I. Sur le Mode majeur
Je sens croître l’ennui des livres vieux et sages,
Donnez-moi, donnez-moi des mâts et de codages !
Je ris en jetant l’ancre ! Au hasard du vent fou,
Du flot capricieux, j’irai je ne sais où.
Mon corps est moins pesant et mon âme s’allège,
Car je ne reviendrai jamais… Où donc irai-je ?
Puisqu’on y voit des ciels et des aspects nouveaux,
Tous les pays que l’on ne connaît pas sont beaux.
Les paysages sont changeants comme les nues.
Qui dira le splendeur des terres inconnues ?
Je me souviens qu’au fond des soirs longs et songeurs
Je lisais les très beaux récits des voyageurs.
Ils avaient vu là-bas tant d’admirables choses !
Leurs morts s’illuminaient, rouges apothéoses.
Je les envie.

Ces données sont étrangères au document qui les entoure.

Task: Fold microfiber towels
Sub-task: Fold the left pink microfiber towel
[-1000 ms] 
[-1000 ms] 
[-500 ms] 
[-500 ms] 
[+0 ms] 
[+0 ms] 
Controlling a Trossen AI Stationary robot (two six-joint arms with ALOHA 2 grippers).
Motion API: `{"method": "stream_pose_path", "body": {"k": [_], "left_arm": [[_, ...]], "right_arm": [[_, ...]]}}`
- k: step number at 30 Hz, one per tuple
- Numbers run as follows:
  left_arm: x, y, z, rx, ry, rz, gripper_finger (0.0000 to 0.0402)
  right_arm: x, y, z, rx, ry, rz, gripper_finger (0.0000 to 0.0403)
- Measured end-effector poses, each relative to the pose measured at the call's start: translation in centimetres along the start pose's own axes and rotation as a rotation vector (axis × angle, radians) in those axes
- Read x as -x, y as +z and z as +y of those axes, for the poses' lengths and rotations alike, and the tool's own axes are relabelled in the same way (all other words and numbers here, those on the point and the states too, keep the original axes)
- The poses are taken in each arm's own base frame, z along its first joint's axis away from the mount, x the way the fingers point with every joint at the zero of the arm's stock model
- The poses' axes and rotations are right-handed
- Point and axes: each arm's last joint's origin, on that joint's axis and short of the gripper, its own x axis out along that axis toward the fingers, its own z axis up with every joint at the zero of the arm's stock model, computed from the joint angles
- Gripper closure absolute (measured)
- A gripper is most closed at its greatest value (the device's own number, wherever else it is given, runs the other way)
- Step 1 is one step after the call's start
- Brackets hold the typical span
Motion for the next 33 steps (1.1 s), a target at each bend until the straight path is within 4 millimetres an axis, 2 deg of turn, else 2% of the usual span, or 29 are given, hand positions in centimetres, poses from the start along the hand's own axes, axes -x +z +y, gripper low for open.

Et je m’abandonne, comme eux,
Aux perfides courants des fleuves hasardeux.
Qu’on détache l’amarre et qu’on hisse les voiles
Dès que s’allumeront les premières étoiles !
Le ciel est doux, l’heure est favorable. A mon tour,
J’irai vers ces pays de terreur et d’amour.
Et je dis mes adieux aux choses familières,
Aux doux prés, aux maisons, à leurs bonnes lumières.
Je m’en vais sans pleurer, pour ne plus revenir.
Mais j’emporte avec moi le latent souvenir.
Dans le fond ténébreux et dormant de mon âme
S’élève, chaque nuit, un visage de femme.
II. Sur le Mode mineur
J’ai vu trop d’océans. J’ai trop vu de pays.
Le regard s’éteint presque en mes yeux éblouis.
Sachant que la bonté du sort m’est enfin due,
Je retournerai vers celle que j’ai perdue.
Toute autre forme n’est qu’un remous de la mer,
Et je ne me souviens de rien qui me fut cher.
Ces autres ont passé sur mon chemin, mais elle !
De mon âme elle a fait sa maison éternelle.
Nul bonheur de là-bas ne m’a fait oublier
Qu’entre ses frêles bras elle a su me lier.
***
Unique, elle demeure en mon âme éternelle.
C’est pourquoi, malgré moi, je retourne près d’elle.
Je la verrai toujours ainsi que je la vis,
Avec les mêmes yeux ignorants et ravis.